*** Data section ***
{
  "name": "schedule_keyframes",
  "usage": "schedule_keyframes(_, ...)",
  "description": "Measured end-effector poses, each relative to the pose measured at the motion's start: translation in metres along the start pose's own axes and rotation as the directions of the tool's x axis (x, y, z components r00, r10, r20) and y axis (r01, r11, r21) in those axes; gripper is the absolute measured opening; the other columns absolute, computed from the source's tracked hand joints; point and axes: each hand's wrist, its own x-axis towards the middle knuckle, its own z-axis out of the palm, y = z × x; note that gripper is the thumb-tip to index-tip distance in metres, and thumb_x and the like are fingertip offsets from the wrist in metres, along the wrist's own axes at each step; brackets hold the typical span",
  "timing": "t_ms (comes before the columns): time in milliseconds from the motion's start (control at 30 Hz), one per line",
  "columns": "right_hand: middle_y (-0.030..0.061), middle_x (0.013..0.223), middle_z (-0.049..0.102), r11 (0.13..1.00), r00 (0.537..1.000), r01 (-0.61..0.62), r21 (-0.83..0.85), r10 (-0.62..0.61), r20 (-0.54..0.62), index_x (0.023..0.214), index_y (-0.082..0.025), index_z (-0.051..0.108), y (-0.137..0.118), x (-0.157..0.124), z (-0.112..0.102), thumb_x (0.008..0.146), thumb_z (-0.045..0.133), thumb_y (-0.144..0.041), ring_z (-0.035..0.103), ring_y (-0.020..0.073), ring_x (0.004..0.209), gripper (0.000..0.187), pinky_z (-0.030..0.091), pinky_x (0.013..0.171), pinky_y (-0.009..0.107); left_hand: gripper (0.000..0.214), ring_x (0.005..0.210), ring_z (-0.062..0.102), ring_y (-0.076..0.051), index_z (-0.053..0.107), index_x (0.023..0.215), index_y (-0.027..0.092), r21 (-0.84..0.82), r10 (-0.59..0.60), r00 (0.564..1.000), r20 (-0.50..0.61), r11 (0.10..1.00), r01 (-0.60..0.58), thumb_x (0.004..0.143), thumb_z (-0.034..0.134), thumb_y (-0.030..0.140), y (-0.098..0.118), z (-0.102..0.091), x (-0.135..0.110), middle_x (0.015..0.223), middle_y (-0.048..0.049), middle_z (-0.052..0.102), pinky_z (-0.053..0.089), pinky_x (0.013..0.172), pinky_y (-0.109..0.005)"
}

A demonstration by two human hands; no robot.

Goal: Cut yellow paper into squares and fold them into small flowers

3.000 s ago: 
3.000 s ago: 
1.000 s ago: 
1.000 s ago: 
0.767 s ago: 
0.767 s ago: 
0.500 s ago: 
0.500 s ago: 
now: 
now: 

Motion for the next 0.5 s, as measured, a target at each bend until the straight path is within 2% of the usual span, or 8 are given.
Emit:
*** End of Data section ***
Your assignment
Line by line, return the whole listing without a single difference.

Written response
{
  "name": "schedule_keyframes",
  "usage": "schedule_keyframes(_, ...)",
  "description": "Measured end-effector poses, each relative to the pose measured at the motion's start: translation in metres along the start pose's own axes and rotation as the directions of the tool's x axis (x, y, z components r00, r10, r20) and y axis (r01, r11, r21) in those axes; gripper is the absolute measured opening; the other columns absolute, computed from the source's tracked hand joints; point and axes: each hand's wrist, its own x-axis towards the middle knuckle, its own z-axis out of the palm, y = z × x; note that gripper is the thumb-tip to index-tip distance in metres, and thumb_x and the like are fingertip offsets from the wrist in metres, along the wrist's own axes at each step; brackets hold the typical span",
  "timing": "t_ms (comes before the columns): time in milliseconds from the motion's start (control at 30 Hz), one per line",
  "columns": "right_hand: middle_y (-0.030..0.061), middle_x (0.013..0.223), middle_z (-0.049..0.102), r11 (0.13..1.00), r00 (0.537..1.000), r01 (-0.61..0.62), r21 (-0.83..0.85), r10 (-0.62..0.61), r20 (-0.54..0.62), index_x (0.023..0.214), index_y (-0.082..0.025), index_z (-0.051..0.108), y (-0.137..0.118), x (-0.157..0.124), z (-0.112..0.102), thumb_x (0.008..0.146), thumb_z (-0.045..0.133), thumb_y (-0.144..0.041), ring_z (-0.035..0.103), ring_y (-0.020..0.073), ring_x (0.004..0.209), gripper (0.000..0.187), pinky_z (-0.030..0.091), pinky_x (0.013..0.171), pinky_y (-0.009..0.107); left_hand: gripper (0.000..0.214), ring_x (0.005..0.210), ring_z (-0.062..0.102), ring_y (-0.076..0.051), index_z (-0.053..0.107), index_x (0.023..0.215), index_y (-0.027..0.092), r21 (-0.84..0.82), r10 (-0.59..0.60), r00 (0.564..1.000), r20 (-0.50..0.61), r11 (0.10..1.00), r01 (-0.60..0.58), thumb_x (0.004..0.143), thumb_z (-0.034..0.134), thumb_y (-0.030..0.140), y (-0.098..0.118), z (-0.102..0.091), x (-0.135..0.110), middle_x (0.015..0.223), middle_y (-0.048..0.049), middle_z (-0.052..0.102), pinky_z (-0.053..0.089), pinky_x (0.013..0.172), pinky_y (-0.109..0.005)"
}

A demonstration by two human hands; no robot.

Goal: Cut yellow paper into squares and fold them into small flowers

3.000 s ago: 
3.000 s ago: 
1.000 s ago: 
1.000 s ago: 
0.767 s ago: 
0.767 s ago: 
0.500 s ago: 
0.500 s ago: 
now: 
now: 

Motion for the next 0.5 s, as measured, a target at each bend until the straight path is within 2% of the usual span, or 8 are given.
Emit:

This output has come to an end.